Assuming the 90 days trading horizon MCI Management is expected to generate 2.88 times less return on investment than Inter Cars. But when comparing it to its historical volatility, MCI Management SA is 1.46 times less risky than Inter Cars. It trades about 0.07 of its potential returns per unit of risk. Inter Cars SA is currently generating about 0.13 of returns per unit of risk over similar time horizon. If you would invest  47,100  in Inter Cars SA on September 1, 2024 and sell it today you would earn a total of  2,250  from holding Inter Cars SA or generate 4.78% return on investment over 90 days.
Time Period3 Months [change]
DirectionMoves Together 
StrengthInsignificant
Accuracy100.0%
ValuesDaily Returns

MCI Management SA  vs.  Inter Cars SA

 Performance 
       Timeline  
MCI Management SA 

Risk-Adjusted Performance

8 of 100

 
Weak
 
Strong
OK
Compared to the overall equity markets, risk-adjusted returns on investments in MCI Management SA are ranked lower than 8 (%) of all global equities and portfolios over the last 90 days. Even with relatively weak basic indicators, MCI Management may actually be approaching a critical reversion point that can send shares even higher in December 2024.
Inter Cars SA 

Risk-Adjusted Performance

0 of 100

 
Weak
 
Strong
Very Weak
Over the last 90 days Inter Cars SA has generated negative risk-adjusted returns adding no value to investors with long positions. Even with relatively invariable basic indicators, Inter Cars is not utilizing all of its potentials. The latest stock price agitation, may contribute to short-term losses for the retail investors.

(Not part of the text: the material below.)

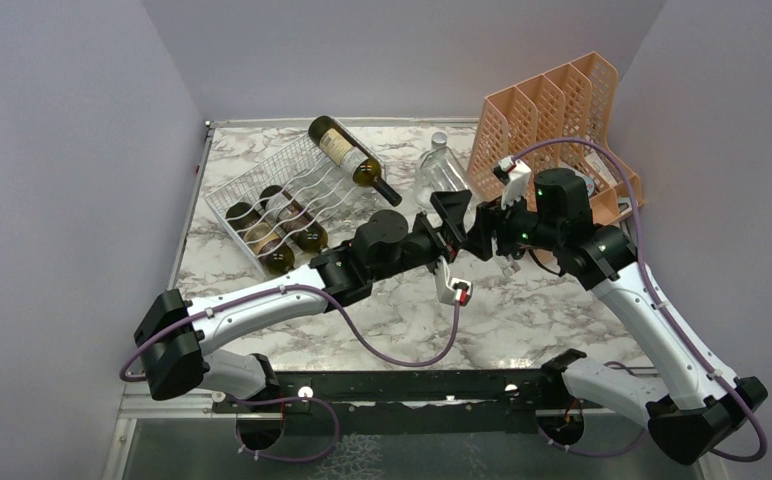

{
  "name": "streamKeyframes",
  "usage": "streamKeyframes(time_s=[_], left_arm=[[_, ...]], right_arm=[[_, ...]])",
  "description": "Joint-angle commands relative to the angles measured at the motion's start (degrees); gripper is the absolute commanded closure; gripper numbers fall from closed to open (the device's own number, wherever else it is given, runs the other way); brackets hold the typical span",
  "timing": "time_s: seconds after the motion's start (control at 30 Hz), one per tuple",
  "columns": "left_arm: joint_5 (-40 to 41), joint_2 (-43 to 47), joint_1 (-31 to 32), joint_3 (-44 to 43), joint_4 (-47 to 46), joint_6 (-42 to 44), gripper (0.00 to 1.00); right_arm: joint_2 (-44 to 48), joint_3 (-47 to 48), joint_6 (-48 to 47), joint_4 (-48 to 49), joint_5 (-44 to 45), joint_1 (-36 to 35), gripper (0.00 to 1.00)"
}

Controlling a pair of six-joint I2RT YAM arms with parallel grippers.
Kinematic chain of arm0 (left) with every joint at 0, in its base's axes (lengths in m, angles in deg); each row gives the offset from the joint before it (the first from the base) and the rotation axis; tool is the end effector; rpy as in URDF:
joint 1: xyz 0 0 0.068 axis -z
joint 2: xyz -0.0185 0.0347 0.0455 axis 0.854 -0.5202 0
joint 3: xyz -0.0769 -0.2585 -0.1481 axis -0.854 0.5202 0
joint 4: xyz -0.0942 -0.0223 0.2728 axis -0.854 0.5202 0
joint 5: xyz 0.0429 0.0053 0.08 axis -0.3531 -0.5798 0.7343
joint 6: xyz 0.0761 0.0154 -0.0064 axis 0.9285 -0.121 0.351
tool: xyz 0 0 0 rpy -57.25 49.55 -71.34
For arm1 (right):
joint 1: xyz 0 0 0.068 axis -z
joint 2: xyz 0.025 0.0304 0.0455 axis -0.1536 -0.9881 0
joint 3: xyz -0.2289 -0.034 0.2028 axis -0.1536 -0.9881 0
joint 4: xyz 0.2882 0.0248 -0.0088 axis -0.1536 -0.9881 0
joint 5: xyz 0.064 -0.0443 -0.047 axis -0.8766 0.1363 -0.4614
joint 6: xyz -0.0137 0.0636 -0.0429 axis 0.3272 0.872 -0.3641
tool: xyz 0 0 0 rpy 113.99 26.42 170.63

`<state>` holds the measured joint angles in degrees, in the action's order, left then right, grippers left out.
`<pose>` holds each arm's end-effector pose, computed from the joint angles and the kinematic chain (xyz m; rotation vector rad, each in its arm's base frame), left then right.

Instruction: Put the wine bottle on the wine rack

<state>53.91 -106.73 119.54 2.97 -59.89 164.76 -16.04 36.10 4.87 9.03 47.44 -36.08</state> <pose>0.1761 -0.3280 0.3608 1.6663 0.3537 0.3167 0.2084 0.1308 0.3819 -0.5902 2.1186 0.6762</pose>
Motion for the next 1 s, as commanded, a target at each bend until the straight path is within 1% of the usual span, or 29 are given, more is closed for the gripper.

MCI Management and Inter Cars Volatility Contrast

   Predicted Return Density   
       Returns  

Pair Trading with MCI Management and Inter Cars

The main advantage of trading using opposite MCI Management and Inter Cars positions is that it hedges away some unsystematic risk. Because of two separate transactions, even if MCI Management position performs unexpectedly, Inter Cars can make up some of the losses. Pair trading also minimizes risk from directional movements in the market. For example, if an entire industry or sector drops because of unexpected headlines, the short position in Inter Cars will offset losses from the drop in Inter Cars' long position.
The idea behind MCI Management SA and Inter Cars SA pairs trading is to make the combined position market-neutral, meaning the overall market's direction will not affect its win or loss (or potential downside or upside). This can be achieved by designing a pairs trade with two highly correlated stocks or equities that operate in a similar space or sector, making it possible to obtain profits through simple and relatively low-risk investment.
Check out your portfolio center.
Note that this page's information should be used as a complementary analysis to find the right mix of equity instruments to add to your existing portfolios or create a brand new portfolio. You can also try the Correlation Analysis module to reduce portfolio risk simply by holding instruments which are not perfectly correlated.